Mahanta, Nilkamal, Zhang, Zhengan, Hudson, Graham A., van der Donk, Wilfred A., Mitchell, Douglas A.
Journal of the American Chemical Society 2017 v.139 no.12 pp. 4310-4313
antibiotics, bacteria, biosynthesis, carbon, drug resistance, methyltransferases, post-translational modification, signal peptide, substrate specificity, thiazoles
Thiomuracin is a thiopeptide antibiotic with potent activity toward Gram-positive drug-resistant bacteria. Thiomuracin is biosynthesized from a precursor peptide, TbtA, by a complex array of posttranslational modifications. One of several intriguing transformations is the C-methylation of thiazole, occurring at an unactivated sp² carbon. Herein, we report the in vitro reconstitution of TbtI, the responsible radical S-adenosyl-methionine (rSAM) C-methyltransferase, which catalyzes the formation of 5-methylthiazole at a single site.
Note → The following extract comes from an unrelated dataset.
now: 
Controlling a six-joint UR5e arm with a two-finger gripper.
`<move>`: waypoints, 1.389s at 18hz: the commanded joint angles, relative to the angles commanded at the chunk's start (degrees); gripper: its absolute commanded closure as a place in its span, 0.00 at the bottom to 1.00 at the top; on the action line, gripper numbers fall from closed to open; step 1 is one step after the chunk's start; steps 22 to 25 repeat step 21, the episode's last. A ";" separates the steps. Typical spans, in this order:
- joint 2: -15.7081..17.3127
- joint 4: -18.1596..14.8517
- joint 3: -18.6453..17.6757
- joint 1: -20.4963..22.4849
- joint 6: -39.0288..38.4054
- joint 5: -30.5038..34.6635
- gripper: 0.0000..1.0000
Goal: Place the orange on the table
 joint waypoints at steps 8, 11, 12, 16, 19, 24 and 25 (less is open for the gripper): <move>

Our studies demonstrate that a linear hexazole-bearing intermediate of TbtA is a substrate for TbtI whereas macrocyclized thiomuracin GZ is not. In determining the minimal substrate for TbtI, we found that the enzyme is functional when most of the leader peptide has been removed. The in vitro reconstitution of TbtI, a class C rSAM methyltransferase, further adds to the chemical versatility of rSAM enzymes, and informs on the complexity of thiomuracin biosynthesis.